The founders liked the combination of the science and the practical aspects of starting a biotech company in the antibiotics field. In fields like cancer, autoimmune disease, and cardiovascular disease, success in animal models often fails to predict success in humans. But animal tests of antibiotics tend to be a better predictor. That meant they could finance the company step by step, without raising huge amounts of venture capital and ending up burning it all on a dead-end concept.

So far, AvidBiotics has raised a total of $9 million, bit by bit, much of it from government grants. The company has raised a modest $2.6 million in equity from the founders, family, and friends, Knighton says. Doing it this way encouraged disciplined management of the company finances, Knighton says.

“We raised $1 million at a time. We have a lot of skin in this game, and we want to keep our friends and family on our good side,” Knighton says.

Now that AvidBiotics has shown it can make its bacteria-killing proteins, it has started focusing in on specific applications. The initial plan is to go after E. coli O157:H7, the bug that has been known in a few infamous cases to strike via undercooked ground beef.

AvidBiotics has developed a “two-fer” strategy against this nasty diarrhea-causing bug. The initial application is a spray-on formulation that would be used for beef carcasses, spinach, lettuce, or other food products that you’d want to protect. The other formulation, an oral pill, is being developed to treat people who have gotten infected with the pathogen.

By leading with the food safety application, AvidBiotics is hoping to clear regulatory hurdles from the U.S. Department of Agriculture and FDA in about 18 to 24 months—a far less arduous pathway than it would encounter through the drug development route. And once that product reaches the market, it will help finance further development of the antibiotic treatment.

AvidBiotics’ anti-E. coli compounds have already shown that they can prevent infections, and treat active infections, in rabbit models, Martin says. Certain non-specific chemicals can be sprayed on beef or vegetables today to fight bacteria, but AvidBiotics is banking on a couple key advantages. As a biodegradable protein, the new treatment has an environmental advantage. And by being specifically tailored for the bad bug, and leaving the rest of bacteria to do their thing in nature, the AvidBiotics approach doesn’t cause “collateral damage” against good bacteria, Martin says.
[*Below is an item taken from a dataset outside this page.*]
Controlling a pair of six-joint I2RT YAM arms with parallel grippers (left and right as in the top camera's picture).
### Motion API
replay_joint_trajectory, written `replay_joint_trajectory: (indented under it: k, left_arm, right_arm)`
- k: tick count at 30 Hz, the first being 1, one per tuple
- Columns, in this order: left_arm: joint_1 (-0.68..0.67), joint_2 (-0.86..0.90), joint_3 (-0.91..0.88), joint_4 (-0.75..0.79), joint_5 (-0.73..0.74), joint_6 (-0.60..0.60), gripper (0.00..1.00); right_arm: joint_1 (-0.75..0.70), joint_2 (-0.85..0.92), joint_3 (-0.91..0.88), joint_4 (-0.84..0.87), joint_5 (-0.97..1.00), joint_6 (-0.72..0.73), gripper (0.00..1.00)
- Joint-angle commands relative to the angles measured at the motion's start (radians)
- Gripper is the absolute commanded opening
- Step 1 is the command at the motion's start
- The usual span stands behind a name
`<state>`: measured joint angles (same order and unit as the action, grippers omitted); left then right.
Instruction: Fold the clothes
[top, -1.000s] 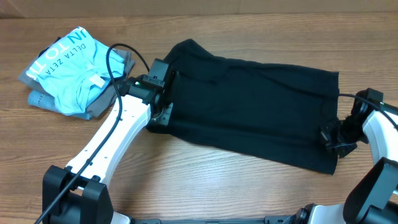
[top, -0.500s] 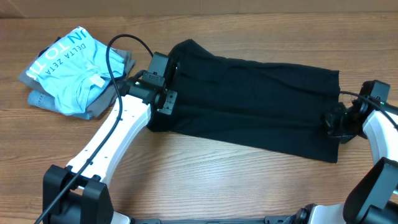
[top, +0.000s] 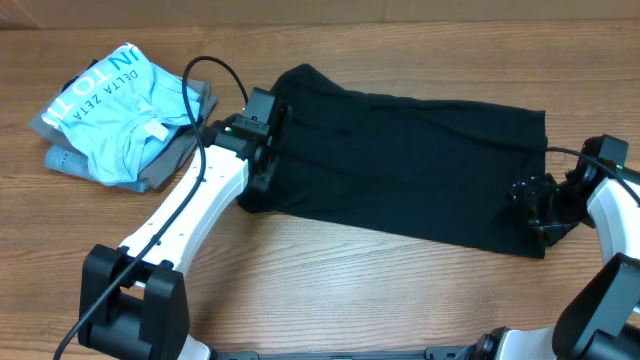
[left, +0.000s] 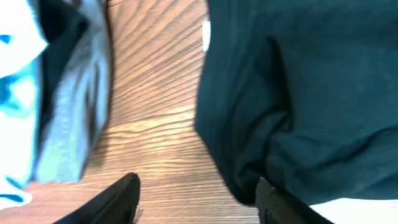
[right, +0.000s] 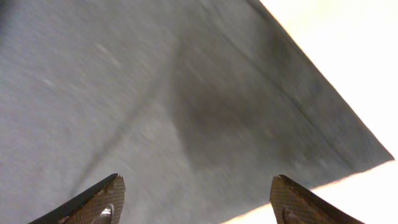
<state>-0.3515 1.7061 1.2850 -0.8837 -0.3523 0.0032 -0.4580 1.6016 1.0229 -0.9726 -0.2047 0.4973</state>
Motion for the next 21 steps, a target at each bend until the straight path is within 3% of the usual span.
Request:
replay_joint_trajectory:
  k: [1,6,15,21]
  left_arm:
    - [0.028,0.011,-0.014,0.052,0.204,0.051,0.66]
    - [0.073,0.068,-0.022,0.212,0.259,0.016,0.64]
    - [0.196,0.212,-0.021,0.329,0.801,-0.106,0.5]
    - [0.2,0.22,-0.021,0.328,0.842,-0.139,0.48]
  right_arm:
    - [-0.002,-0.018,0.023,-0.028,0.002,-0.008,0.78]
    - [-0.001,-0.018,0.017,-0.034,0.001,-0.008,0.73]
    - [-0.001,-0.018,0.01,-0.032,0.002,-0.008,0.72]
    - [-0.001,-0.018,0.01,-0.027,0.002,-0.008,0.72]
Besides going after E. coli, the AvidBiotics founders are working on programs to target specific bugs that cause all kinds of trouble for the healthcare system. One is pseudomonas, and another is clostridium difficile, or “C. diff.” Another niche idea, believe it or not, is a targeted treatment for Yersinia pestis, otherwise known as the bubonic plague, which the U.S. government just might want to stockpile for biodefense purposes, Martin says.

Really pursuing any of these options is going to take some serious time, money, and help from partners.

Martin and Knighton have all kinds of experience, which might lead them to think this is all pie in the sky. But once Martin got going he sounded almost like he was back in graduate school, on the cusp of the early biotech wave. He pointed out that the National Institutes of Health is pouring millions into a Human Microbiome Project that is seeking to catalog the vast diversity of bacteria. Over time, it could help scientists determine whether pathogens could be the hidden culprits at work in certain forms of diabetes, cancer, obesity, and arthritis. Having super-specific proteins that can be made to knock out certain bugs in a laboratory could be a useful enabling tool for this scientific journey, he says. “It’s all really quite amazing what’s happening now,” Martin says.